Bifidobacterium
Reviewed by Maurice Lichtenberg
Bifidobacterium is a genus of Gram-positive, anaerobic, non-motile, branched-rod bacteria belonging to the phylum Actinobacteria (Actinomycetota); it is among the first colonisers of the neonatal gut, particularly in breastfed infants, where strains such as B. longum subsp. infantis are uniquely equipped to metabolise human milk oligosaccharides (HMOs). Their core metabolic products include acetate and lactate (via the bifid shunt, a fructose-6-phosphate phosphoketolase pathway), acidifying the intestinal environment and suppressing pathogens. Abundance declines markedly after weaning, with a further sharp decline after the seventh decade of life; reduced Bifidobacterium abundance in older adults has been associated with frailty, increased intestinal permeability and heightened systemic inflammation, though causal interpretation remains challenging.

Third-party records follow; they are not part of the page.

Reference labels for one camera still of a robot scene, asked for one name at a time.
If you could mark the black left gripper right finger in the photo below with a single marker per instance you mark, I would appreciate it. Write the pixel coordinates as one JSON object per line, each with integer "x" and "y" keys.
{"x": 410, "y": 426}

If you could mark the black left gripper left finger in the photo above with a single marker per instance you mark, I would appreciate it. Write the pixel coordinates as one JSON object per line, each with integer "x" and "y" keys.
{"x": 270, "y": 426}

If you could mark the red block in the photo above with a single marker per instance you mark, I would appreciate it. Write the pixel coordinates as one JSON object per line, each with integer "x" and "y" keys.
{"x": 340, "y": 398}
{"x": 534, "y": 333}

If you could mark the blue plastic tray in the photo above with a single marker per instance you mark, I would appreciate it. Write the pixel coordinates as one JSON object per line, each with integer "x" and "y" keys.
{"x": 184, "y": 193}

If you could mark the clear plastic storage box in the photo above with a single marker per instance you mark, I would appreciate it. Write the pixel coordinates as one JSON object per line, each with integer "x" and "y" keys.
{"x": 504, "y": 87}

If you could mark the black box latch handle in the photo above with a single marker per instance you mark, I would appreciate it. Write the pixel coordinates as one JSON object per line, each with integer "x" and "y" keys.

Several species — particularly B. longum, B. lactis, B. bifidum and B. breve — are among the most extensively studied and commercially used probiotic organisms, with clinical evidence supporting modest benefits in antibiotic-associated diarrhoea, infant colic, irritable bowel syndrome and rotavirus-associated diarrhoea; effects in healthy adults are generally less pronounced.